- _EXERCISE GOAL_
Among the records below, find each line that includes the string "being" and copy it.

[Items from a data source]
▬▬▬▬▬▬▬▬▬▬
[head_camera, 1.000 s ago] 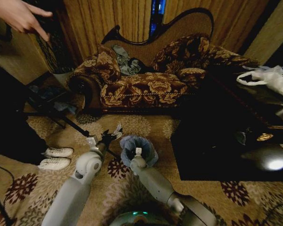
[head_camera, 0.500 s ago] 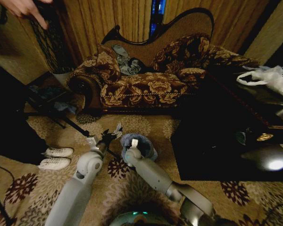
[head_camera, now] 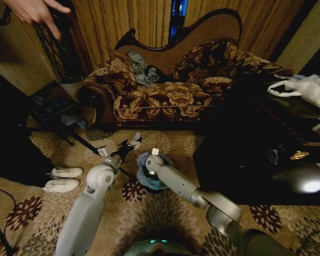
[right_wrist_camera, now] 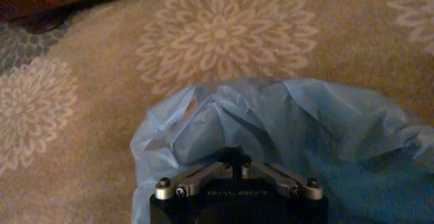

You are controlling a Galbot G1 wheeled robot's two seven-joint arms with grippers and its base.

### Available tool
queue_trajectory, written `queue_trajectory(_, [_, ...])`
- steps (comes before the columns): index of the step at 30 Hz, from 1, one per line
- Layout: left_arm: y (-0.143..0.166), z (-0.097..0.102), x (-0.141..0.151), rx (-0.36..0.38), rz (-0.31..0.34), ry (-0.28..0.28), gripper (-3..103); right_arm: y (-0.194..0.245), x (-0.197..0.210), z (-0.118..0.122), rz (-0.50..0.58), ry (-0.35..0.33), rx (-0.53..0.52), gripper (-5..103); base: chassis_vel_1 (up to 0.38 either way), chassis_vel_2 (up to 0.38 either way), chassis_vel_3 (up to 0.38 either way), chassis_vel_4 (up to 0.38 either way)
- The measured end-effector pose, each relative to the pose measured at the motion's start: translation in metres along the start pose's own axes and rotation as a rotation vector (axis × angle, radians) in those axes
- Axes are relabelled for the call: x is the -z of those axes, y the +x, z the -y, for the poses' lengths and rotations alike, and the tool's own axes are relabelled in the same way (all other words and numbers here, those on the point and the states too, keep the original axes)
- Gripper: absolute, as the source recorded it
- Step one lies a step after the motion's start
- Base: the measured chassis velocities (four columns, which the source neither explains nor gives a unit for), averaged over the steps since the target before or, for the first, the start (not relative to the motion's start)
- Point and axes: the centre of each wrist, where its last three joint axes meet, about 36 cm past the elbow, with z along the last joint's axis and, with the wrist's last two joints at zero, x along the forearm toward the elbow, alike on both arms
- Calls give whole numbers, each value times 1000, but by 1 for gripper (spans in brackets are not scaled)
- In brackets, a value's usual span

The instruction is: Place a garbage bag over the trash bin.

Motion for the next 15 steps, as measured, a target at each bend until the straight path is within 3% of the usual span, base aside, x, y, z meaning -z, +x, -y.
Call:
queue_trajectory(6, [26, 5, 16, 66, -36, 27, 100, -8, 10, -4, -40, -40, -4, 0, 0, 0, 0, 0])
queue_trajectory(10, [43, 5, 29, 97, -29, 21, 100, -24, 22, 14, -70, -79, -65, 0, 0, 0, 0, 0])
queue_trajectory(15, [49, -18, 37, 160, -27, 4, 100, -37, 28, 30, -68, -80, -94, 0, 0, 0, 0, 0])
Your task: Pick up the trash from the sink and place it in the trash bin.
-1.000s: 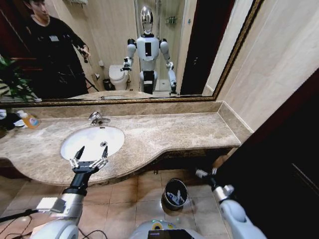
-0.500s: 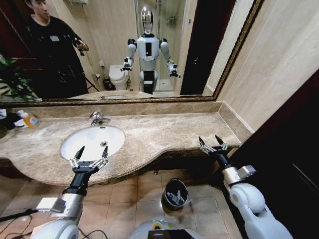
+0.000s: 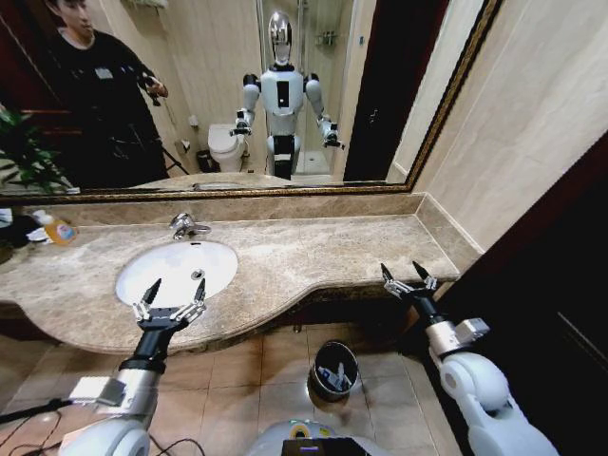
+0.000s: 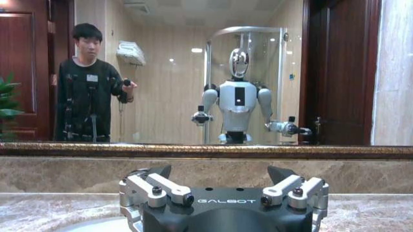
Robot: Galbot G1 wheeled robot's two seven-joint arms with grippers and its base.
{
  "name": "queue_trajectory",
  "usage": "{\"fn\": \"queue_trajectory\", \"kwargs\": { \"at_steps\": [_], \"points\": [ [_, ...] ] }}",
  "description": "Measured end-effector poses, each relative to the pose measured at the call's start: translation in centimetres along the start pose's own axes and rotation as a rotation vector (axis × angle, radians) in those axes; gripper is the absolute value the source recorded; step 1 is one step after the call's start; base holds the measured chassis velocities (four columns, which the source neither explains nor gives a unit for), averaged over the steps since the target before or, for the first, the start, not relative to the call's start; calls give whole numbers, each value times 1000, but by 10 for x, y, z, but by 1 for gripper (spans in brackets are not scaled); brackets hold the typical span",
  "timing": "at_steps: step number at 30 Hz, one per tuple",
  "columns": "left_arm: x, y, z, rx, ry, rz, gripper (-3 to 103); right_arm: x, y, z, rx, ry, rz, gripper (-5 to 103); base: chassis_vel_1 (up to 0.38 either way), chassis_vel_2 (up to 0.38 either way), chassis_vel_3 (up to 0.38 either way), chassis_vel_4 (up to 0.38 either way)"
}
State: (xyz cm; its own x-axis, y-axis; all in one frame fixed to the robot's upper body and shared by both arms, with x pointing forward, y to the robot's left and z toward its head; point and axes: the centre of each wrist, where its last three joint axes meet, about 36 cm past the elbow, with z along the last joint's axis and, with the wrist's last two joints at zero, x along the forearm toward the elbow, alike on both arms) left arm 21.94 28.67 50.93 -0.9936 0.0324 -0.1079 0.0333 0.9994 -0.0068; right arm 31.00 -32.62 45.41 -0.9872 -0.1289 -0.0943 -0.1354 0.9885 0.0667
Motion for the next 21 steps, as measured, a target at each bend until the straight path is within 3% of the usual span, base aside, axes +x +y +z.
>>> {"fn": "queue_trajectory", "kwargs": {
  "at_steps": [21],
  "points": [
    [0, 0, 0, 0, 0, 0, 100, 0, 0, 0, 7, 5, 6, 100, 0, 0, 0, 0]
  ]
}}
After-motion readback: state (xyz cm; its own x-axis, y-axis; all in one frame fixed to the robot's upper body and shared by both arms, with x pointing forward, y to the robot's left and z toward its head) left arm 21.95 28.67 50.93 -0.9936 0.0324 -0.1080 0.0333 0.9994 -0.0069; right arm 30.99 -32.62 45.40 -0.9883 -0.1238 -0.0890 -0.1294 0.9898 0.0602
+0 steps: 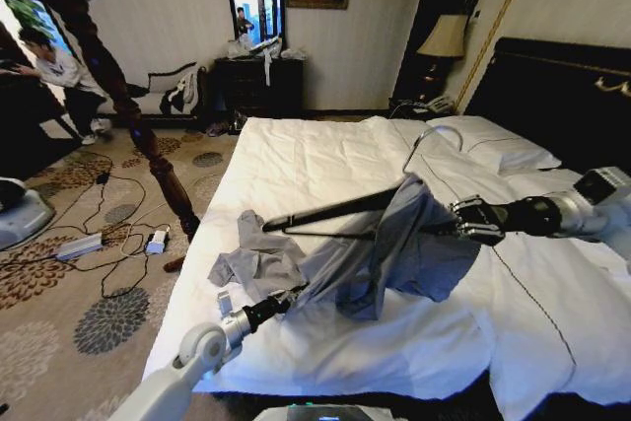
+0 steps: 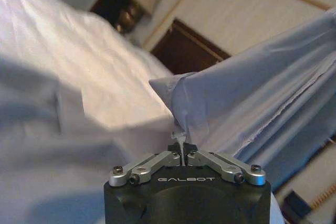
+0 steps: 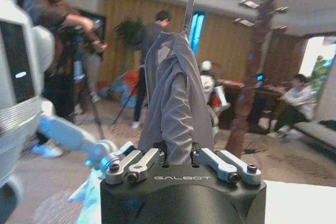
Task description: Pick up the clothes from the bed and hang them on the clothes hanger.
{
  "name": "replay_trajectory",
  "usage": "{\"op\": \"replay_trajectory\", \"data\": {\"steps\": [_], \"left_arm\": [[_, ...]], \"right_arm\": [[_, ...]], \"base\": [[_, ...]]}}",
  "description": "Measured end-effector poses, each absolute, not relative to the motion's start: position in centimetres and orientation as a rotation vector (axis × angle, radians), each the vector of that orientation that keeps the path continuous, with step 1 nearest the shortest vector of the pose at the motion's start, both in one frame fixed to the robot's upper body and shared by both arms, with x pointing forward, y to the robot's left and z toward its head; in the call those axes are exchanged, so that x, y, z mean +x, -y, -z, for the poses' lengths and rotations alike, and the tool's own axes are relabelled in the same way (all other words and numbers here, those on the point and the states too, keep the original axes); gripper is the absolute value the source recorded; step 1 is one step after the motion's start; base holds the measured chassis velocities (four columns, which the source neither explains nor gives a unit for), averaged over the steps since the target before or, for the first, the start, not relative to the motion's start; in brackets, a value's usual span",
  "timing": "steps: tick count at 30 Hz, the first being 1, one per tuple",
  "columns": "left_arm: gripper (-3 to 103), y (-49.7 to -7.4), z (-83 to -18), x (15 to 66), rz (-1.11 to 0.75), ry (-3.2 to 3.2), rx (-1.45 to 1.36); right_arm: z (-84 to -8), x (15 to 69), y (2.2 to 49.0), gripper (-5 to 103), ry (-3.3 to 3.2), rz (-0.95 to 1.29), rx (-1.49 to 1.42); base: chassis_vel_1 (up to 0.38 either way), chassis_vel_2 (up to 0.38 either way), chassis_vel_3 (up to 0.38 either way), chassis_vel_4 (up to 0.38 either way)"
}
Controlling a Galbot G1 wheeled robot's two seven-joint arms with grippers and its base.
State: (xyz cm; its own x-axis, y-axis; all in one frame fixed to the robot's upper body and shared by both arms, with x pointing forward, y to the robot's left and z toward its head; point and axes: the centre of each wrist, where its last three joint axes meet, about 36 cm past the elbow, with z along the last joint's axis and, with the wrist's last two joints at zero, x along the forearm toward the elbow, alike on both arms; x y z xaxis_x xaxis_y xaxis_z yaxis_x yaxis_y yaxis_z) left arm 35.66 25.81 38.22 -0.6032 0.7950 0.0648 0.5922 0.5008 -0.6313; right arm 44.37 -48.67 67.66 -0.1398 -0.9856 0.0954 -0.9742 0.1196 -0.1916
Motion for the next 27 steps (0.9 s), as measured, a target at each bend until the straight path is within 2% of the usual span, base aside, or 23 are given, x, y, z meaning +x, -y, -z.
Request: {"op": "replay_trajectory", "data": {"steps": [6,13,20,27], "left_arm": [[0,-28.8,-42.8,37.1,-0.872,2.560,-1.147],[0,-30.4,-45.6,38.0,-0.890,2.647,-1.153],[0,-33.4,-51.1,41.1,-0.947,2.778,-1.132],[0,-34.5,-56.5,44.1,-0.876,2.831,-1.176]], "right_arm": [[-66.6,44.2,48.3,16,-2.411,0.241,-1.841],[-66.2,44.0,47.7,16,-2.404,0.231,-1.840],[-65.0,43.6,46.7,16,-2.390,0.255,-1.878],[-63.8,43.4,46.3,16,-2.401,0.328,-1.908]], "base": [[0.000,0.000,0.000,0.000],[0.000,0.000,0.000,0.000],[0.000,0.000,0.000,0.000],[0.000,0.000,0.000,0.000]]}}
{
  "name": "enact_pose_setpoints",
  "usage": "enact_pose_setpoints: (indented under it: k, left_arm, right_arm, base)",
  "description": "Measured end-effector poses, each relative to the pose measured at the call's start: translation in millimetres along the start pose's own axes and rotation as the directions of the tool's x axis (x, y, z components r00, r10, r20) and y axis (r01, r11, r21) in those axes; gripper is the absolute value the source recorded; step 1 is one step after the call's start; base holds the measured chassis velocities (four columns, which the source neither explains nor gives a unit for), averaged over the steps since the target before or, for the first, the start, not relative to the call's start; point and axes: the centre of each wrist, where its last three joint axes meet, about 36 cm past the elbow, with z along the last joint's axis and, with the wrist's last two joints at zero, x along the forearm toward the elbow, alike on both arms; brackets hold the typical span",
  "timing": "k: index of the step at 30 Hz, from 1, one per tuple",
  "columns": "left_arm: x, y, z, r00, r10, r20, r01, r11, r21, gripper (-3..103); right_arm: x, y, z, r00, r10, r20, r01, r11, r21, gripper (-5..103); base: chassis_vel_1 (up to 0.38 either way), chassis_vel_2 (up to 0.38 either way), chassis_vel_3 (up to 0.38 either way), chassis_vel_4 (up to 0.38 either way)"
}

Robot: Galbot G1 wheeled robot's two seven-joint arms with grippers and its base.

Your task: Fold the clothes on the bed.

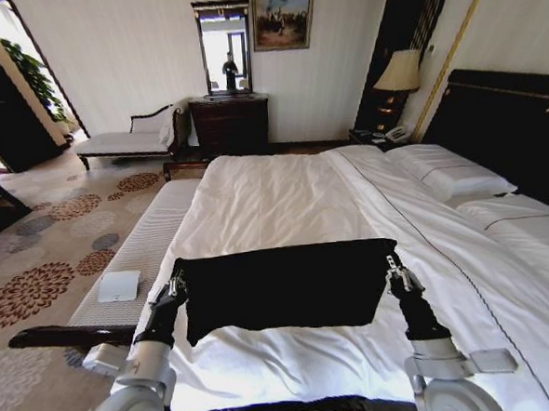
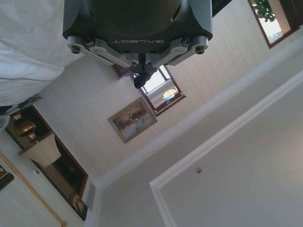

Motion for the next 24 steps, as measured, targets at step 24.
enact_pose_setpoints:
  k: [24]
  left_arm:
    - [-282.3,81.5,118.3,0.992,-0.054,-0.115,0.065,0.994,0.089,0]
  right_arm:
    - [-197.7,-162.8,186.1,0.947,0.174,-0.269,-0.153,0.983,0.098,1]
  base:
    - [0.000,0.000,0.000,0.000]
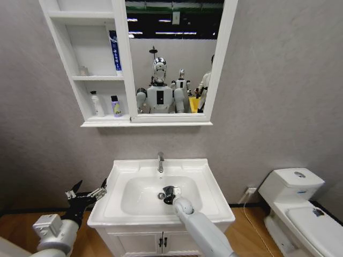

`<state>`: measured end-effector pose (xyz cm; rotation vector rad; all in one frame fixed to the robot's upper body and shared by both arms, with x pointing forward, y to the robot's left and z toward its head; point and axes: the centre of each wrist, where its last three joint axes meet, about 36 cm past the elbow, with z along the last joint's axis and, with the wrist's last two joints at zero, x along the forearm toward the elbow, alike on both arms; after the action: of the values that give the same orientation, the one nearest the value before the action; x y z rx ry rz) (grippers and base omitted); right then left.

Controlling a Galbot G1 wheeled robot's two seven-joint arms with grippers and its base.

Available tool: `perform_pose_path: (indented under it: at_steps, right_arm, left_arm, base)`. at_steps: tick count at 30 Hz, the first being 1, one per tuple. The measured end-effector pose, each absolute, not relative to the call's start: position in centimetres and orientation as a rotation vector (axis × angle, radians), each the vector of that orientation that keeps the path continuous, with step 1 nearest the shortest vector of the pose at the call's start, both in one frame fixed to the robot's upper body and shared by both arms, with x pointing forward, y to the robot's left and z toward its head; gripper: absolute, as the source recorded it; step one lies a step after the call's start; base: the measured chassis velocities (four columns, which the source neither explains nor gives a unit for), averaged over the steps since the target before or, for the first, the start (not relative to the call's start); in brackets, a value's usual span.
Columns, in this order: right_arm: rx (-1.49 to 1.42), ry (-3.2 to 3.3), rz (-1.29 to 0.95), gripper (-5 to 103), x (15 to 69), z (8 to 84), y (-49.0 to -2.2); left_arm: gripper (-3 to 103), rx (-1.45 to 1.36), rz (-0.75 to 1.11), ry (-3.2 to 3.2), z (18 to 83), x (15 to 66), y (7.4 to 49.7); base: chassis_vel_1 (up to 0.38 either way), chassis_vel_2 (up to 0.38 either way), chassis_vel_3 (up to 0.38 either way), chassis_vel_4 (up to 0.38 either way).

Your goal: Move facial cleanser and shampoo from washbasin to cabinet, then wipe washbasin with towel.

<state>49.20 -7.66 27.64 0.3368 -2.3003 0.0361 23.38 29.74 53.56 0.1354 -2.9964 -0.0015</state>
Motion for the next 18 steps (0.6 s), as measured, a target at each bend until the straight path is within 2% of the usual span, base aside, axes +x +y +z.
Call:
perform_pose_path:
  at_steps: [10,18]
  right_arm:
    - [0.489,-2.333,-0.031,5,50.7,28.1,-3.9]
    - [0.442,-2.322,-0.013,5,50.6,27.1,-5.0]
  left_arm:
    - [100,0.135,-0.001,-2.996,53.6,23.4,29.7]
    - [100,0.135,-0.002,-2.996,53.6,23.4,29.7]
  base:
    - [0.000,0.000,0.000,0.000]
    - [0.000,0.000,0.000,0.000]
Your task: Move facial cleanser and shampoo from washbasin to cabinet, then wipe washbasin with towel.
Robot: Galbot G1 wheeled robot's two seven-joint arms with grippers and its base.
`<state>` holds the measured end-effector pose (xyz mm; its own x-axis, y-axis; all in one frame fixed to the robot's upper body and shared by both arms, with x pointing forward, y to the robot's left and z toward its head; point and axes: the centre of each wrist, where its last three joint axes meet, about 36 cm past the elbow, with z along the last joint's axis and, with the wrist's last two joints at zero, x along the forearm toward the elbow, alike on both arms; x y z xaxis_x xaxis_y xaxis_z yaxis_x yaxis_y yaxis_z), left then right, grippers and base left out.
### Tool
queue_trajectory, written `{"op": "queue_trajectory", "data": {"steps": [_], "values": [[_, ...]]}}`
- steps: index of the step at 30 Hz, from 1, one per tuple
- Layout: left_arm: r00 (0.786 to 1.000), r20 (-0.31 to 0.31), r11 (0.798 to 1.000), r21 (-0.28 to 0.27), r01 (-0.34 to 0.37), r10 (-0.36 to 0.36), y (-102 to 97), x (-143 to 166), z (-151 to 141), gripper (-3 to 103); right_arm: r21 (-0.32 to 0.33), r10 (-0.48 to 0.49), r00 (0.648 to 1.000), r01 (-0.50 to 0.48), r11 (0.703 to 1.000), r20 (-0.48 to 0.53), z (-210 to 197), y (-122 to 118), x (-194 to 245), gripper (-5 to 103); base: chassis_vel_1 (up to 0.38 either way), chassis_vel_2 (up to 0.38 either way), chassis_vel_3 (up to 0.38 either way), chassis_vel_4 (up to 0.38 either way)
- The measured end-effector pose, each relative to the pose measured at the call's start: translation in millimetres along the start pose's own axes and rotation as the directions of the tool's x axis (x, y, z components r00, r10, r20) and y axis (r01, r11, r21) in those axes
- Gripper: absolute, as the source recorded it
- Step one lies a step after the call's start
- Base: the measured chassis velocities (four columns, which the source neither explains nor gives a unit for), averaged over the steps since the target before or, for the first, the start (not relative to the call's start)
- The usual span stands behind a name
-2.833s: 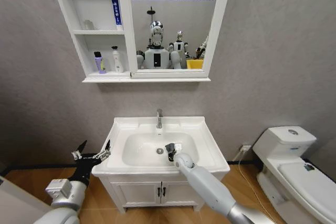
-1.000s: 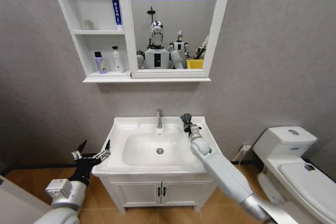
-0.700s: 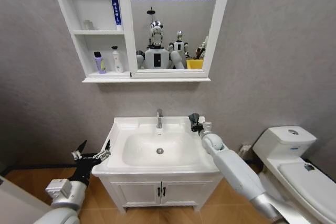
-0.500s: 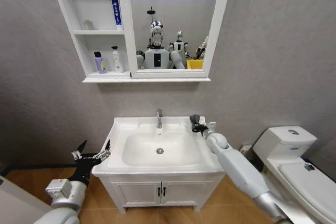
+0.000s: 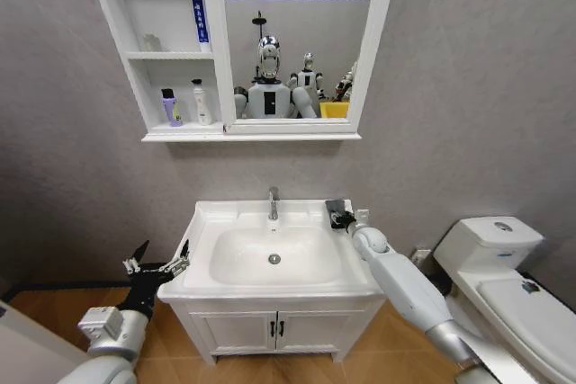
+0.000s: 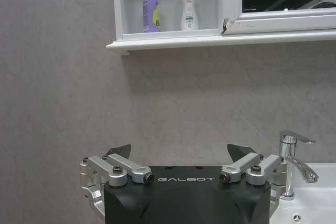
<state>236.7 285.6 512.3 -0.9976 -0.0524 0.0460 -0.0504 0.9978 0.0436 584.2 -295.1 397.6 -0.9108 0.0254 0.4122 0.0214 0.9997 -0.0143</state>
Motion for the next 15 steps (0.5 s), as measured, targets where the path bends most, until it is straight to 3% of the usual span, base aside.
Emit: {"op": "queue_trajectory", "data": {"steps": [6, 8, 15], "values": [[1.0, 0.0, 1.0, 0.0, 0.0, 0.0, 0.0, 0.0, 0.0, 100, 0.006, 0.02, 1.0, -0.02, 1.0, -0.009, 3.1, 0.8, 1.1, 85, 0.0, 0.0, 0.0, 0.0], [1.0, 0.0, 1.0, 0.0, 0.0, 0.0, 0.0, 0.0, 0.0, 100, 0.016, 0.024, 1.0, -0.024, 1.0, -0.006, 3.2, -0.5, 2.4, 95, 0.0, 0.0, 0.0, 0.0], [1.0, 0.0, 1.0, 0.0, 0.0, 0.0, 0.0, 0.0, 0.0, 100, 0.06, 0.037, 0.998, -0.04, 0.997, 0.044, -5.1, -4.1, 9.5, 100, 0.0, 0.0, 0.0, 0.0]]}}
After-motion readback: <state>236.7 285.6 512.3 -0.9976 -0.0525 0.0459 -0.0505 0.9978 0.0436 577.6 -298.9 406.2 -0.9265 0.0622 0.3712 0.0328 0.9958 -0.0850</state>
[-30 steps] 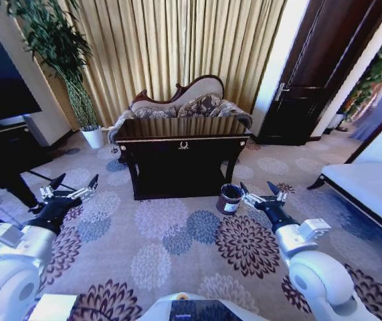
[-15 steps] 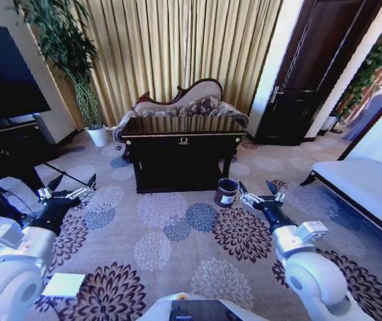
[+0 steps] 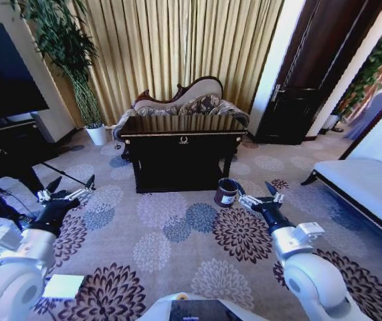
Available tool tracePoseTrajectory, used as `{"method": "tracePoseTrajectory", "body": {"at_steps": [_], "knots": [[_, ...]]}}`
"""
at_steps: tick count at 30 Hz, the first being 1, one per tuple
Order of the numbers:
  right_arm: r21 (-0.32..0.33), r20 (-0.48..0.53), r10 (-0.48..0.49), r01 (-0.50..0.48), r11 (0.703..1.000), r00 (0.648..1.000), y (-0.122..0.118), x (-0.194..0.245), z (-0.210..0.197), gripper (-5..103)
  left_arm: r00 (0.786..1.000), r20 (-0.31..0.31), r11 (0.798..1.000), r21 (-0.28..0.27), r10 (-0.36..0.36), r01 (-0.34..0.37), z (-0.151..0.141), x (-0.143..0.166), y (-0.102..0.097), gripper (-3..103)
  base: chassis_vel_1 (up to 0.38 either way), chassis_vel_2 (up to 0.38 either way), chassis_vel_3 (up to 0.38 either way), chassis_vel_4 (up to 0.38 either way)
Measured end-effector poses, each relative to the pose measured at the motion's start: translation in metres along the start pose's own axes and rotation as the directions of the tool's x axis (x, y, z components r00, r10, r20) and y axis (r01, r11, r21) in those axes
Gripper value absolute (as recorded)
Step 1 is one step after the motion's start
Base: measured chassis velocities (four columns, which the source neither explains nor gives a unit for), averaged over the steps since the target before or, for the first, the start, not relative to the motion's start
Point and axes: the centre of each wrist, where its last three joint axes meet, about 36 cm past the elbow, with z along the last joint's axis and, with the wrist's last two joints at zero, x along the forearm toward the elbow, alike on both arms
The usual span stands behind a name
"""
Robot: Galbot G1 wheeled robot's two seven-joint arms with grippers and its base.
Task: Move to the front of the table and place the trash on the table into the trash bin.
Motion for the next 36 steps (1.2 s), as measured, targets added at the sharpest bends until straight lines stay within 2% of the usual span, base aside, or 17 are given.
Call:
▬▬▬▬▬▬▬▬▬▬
- _ANSWER SECTION_
  "timing": "steps: tick count at 30 Hz, the first being 1, one per tuple",
Available tool: `perform_pose_path: (indented under it: at_steps, right_arm, left_arm, base)`. at_steps: tick count at 30 Hz, the first being 1, one per tuple. The measured end-effector pose, each absolute, not relative to the call's start: position in centimetres and orientation as a rotation vector (axis × angle, radians), each the vector of that orientation that keeps the path continuous, with step 1 nearest the shortest vector of the pose at the call's start, both in one frame fixed to the robot's upper body and shared by both arms, with x pointing forward, y to the robot's left and z toward its head; gripper: absolute, as the source recorded it; step one lies a step after the call's start; base: the measured chassis velocities (four columns, which the source neither explains nor gives a unit for), averaged over the steps since the target before or, for the first, the start (not relative to the call's start); in brackets, a value's usual span.
at_steps: tick count at 30 Hz, the first being 1, one per tuple

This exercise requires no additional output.